* EXERCISE AIM
An exact transcript is required of the lines below, from the one containing "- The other" through the very last; leave every picture out of it.

* DATA SECTION
※
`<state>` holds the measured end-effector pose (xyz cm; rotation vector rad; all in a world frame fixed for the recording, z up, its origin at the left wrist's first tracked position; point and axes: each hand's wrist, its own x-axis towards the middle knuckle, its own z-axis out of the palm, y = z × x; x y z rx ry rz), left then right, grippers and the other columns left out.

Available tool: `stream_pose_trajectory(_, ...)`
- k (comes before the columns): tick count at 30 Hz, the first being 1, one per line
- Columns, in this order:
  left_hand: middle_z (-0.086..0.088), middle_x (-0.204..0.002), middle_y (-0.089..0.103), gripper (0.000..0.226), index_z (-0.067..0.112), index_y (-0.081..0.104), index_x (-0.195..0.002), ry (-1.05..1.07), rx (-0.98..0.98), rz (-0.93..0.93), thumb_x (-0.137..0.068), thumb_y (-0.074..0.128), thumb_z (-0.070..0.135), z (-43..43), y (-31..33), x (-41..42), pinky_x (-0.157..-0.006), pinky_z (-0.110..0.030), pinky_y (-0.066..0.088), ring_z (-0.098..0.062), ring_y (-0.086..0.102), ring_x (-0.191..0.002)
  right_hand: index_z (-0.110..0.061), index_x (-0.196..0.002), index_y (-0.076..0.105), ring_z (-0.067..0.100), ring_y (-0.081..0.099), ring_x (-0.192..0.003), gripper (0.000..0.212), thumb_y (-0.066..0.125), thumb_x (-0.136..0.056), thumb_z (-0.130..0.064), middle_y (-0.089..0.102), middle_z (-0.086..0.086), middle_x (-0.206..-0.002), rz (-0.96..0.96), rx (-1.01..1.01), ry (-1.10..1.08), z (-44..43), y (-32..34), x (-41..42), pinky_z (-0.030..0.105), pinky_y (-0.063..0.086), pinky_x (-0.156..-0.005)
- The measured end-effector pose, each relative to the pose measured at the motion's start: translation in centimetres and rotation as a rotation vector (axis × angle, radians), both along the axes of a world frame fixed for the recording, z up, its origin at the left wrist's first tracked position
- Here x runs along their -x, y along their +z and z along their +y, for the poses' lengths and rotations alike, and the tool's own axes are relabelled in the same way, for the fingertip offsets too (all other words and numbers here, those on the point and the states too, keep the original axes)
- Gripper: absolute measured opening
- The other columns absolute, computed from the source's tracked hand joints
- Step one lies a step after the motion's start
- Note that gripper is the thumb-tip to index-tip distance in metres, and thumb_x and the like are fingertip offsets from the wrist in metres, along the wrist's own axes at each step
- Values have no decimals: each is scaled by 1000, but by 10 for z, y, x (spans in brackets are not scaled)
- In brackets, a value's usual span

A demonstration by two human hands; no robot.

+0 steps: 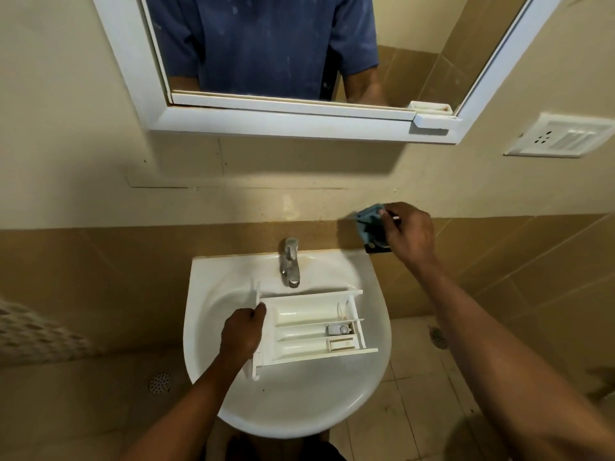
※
* YOUR RESPONSE
- The other columns absolute, computed from the source's tracked hand joints
- Step one lies a step after the motion's start
- Note that gripper is the thumb-tip to index-tip distance in metres, and thumb_x and the like are fingertip offsets from the wrist in metres, along the wrist's own axes at each step
- Values have no decimals: each is scaled by 1000, but by 10 for z, y, x (spans in brackets are not scaled)
- In brackets, a value's usual span

A demonstration by two human hands; no robot.

+0 steps: 

Work on this exercise has concluded.